## Data block
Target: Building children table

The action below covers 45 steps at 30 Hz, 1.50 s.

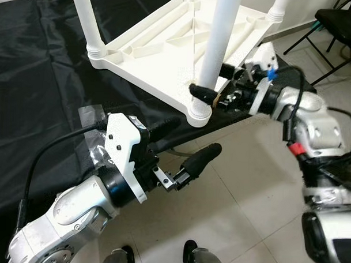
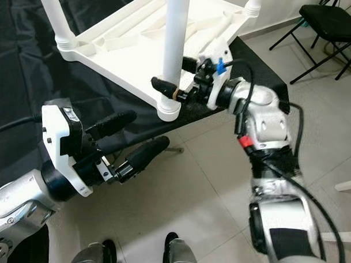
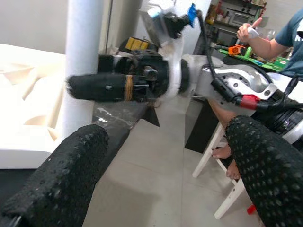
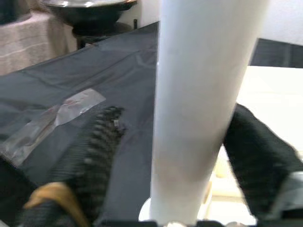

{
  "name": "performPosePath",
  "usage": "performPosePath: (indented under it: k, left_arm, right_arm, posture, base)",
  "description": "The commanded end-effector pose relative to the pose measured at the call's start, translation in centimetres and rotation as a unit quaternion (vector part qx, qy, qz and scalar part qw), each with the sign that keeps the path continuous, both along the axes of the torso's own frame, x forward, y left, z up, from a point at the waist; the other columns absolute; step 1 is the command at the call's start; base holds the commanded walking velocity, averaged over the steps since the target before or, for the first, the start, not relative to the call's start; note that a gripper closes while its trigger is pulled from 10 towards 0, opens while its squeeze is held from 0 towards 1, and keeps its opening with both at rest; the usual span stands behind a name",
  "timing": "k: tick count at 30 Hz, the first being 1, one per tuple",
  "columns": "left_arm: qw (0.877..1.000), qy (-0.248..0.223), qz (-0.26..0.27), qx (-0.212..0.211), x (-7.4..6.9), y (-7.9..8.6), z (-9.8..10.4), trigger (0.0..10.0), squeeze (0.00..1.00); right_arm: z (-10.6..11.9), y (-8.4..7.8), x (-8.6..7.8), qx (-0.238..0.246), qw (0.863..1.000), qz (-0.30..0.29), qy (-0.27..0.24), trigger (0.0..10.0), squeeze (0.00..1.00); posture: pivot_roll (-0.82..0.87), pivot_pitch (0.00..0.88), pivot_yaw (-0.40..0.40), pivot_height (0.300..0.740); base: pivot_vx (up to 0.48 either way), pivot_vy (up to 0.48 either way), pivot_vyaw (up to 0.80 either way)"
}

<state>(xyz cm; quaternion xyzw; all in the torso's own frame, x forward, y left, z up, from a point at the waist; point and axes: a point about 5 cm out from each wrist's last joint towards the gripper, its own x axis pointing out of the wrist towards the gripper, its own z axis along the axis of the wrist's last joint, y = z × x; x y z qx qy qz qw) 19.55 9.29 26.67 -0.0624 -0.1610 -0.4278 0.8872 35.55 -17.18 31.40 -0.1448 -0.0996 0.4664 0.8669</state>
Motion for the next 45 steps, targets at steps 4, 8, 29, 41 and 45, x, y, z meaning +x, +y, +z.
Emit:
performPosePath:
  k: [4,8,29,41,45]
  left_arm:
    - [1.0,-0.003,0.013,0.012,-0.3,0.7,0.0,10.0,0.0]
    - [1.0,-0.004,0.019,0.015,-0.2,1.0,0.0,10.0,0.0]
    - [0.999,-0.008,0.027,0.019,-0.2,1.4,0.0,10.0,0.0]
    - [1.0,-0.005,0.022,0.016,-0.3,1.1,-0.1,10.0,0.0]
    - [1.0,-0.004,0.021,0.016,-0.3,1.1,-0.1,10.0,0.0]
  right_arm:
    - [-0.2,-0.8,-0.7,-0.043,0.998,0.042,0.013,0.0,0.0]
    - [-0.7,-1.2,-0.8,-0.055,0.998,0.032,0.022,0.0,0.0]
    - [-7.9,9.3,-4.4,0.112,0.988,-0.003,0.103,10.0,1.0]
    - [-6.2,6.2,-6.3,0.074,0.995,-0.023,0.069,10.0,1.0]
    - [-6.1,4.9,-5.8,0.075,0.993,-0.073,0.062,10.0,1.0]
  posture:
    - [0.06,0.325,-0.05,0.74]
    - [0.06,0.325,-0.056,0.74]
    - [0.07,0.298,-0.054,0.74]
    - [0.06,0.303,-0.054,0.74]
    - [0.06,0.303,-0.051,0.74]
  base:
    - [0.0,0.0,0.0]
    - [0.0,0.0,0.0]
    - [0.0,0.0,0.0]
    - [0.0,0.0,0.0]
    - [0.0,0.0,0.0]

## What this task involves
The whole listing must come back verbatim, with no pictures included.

## Response area
Target: Building children table

The action below covers 45 steps at 30 Hz, 1.50 s.


{
  "name": "performPosePath",
  "usage": "performPosePath: (indented under it: k, left_arm, right_arm, posture, base)",
  "description": "The commanded end-effector pose relative to the pose measured at the call's start, translation in centimetres and rotation as a unit quaternion (vector part qx, qy, qz and scalar part qw), each with the sign that keeps the path continuous, both along the axes of the torso's own frame, x forward, y left, z up, from a point at the waist; the other columns absolute; step 1 is the command at the call's start; base holds the commanded walking velocity, averaged over the steps since the target before or, for the first, the start, not relative to the call's start; note that a gripper closes while its trigger is pulled from 10 towards 0, opens while its squeeze is held from 0 towards 1, and keeps its opening with both at rest; the usual span stands behind a name",
  "timing": "k: tick count at 30 Hz, the first being 1, one per tuple",
  "columns": "left_arm: qw (0.877..1.000), qy (-0.248..0.223), qz (-0.26..0.27), qx (-0.212..0.211), x (-7.4..6.9), y (-7.9..8.6), z (-9.8..10.4), trigger (0.0..10.0), squeeze (0.00..1.00); right_arm: z (-10.6..11.9), y (-8.4..7.8), x (-8.6..7.8), qx (-0.238..0.246), qw (0.863..1.000), qz (-0.30..0.29), qy (-0.27..0.24), trigger (0.0..10.0), squeeze (0.00..1.00); posture: pivot_roll (-0.82..0.87), pivot_pitch (0.00..0.88), pivot_yaw (-0.40..0.40), pivot_height (0.300..0.740); base: pivot_vx (up to 0.48 either way), pivot_vy (up to 0.48 either way), pivot_vyaw (up to 0.80 either way)"
}

<state>(xyz cm; quaternion xyzw; all in the torso's own frame, x forward, y left, z up, from a point at the waist; point and axes: a point about 5 cm out from each wrist's last joint towards the gripper, its own x axis pointing out of the wrist towards the gripper, its own z axis along the axis of the wrist's last joint, y = z × x; x y z qx qy qz qw) 19.55 9.29 26.67 -0.0624 -0.1610 -0.4278 0.8872 35.55 -17.18 31.40 -0.1448 -0.0996 0.4664 0.8669</state>
Motion for the next 45 steps, targets at steps 4, 8, 29, 41 and 45, x, y, z meaning +x, +y, +z.
Emit:
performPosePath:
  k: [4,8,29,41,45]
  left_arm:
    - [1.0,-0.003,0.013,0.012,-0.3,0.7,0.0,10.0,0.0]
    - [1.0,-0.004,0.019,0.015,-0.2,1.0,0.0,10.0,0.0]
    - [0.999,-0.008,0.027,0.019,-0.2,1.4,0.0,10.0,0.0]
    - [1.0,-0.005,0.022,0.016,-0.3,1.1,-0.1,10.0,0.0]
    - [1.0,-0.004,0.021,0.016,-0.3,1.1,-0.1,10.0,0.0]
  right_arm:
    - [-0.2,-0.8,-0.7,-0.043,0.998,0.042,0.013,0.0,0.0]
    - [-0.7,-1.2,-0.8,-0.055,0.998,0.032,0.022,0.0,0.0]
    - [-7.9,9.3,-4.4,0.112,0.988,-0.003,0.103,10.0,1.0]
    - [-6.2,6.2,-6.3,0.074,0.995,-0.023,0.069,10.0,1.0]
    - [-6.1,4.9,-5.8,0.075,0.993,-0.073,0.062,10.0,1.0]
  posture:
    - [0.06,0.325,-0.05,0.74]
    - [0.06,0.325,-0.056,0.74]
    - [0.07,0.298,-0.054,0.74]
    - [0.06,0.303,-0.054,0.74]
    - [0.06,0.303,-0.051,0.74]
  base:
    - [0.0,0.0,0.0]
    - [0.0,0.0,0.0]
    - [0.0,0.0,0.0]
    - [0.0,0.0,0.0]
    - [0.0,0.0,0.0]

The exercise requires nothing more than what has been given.